Series SeXy: finally the new consoles came out, and I got an Xbox Series X. It was quite a ride for yours truly: I managed to successfully pre-order one from Microsoft directly; it turned up on the day of release, except it was late in the evening and the kids were around so I couldn’t open it; then, after briefly testing it, I shoved it back in its box till Christmas. Honestly, you wanna talk about anticipation much? It was literally in my house and I still didn’t properly set it up till the evening on Christmas Day. Anyway: it’s great. It just works, y’know? It’s a beautiful boxy delight, with its chunky green holes and its shiny edges. It makes all my games look amazing, it’s so fast and buttery-smooth. It’s like upgrading a PC, but far more successful and expansive an upgrade than I was ever able to do when I was actually upgrading a PC. Anyway, it’s great. It even runs Cyberpunk 2077.
Lockdown Crossing: Animal Crossing: New Horizons arrived at exactly the right time. Lockdown was starting, everything was darkness and fear, people were dying, we needed distractions, and here was a game about being happy and friendly and doing up your house and digging up fossils. It was perfect. It was also a great social game, with my kids loving sending presents to each other, or meeting up with their uncle (who they literally saw only once this year). A great game at just the right time.
The Stream Where it Happens: Mando might have been my TV highlight of the year, but film-wise my favourite new movie was not only not really a movie but was also several years old.
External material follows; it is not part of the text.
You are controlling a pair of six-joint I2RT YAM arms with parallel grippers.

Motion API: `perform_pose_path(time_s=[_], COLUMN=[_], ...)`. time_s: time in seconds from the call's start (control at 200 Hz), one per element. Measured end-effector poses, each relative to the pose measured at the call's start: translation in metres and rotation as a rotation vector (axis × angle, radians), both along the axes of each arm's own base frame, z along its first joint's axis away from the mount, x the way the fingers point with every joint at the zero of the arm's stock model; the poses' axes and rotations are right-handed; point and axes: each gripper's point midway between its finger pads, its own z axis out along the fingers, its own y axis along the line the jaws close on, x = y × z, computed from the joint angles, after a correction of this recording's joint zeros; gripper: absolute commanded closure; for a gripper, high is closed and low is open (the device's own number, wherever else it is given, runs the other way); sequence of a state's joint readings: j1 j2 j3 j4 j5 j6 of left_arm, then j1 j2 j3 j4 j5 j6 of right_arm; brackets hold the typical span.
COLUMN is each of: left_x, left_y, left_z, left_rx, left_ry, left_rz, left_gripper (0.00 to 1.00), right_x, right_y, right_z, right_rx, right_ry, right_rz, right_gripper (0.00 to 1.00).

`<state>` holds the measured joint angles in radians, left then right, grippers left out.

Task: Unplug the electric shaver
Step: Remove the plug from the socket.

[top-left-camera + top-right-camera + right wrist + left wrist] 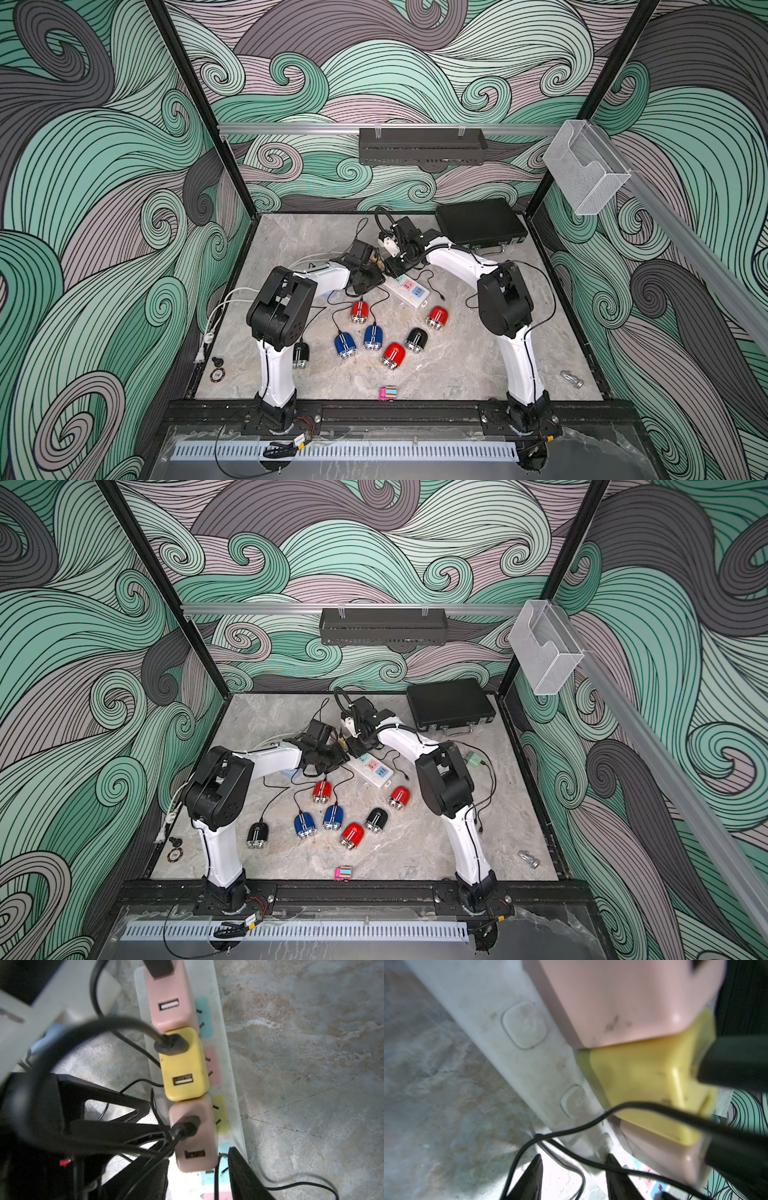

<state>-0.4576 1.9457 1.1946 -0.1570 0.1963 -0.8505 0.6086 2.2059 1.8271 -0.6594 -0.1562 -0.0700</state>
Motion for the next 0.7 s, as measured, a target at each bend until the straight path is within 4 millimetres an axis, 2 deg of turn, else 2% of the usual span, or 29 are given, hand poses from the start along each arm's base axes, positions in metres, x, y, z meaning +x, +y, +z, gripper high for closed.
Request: perform_pose_path(time_s=[0.225,0.701], left_x=[0.000,0.001], left_y=[0.000,0.002], left_z=[0.000,0.000], left_rx=[-0.002,-0.009], left_ry=[-0.001,0.004], left_rz=[-0.001,0.002], left_gripper=[0.54,0.55], right_x=[-0.001,0.009], right_y=[-0.001,0.005], right_z=[-0.017,-0.005], right_rx=[-0.019,0.001], right_ry=[0.027,-0.009], right_rz=[0.000,0.007], right_gripper=[0.55,0.61])
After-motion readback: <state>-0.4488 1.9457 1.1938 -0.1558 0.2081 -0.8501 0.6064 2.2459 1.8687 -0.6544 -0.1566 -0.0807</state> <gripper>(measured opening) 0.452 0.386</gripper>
Hamilton popped up almost by surprise on Disney+, and it was the first time I’d been able to experience it – and it was just as good as I’d heard. At this point you don’t need me to rhapsodise about the lyricism, performance, staging, and West Wing references; I think you either get it or you don’t, and I got it big time. Weirdly, experiencing it at home made some kind of perfect sense, and it made up for missing out on the big cinematic musicals such as In the Heights and West Side Story.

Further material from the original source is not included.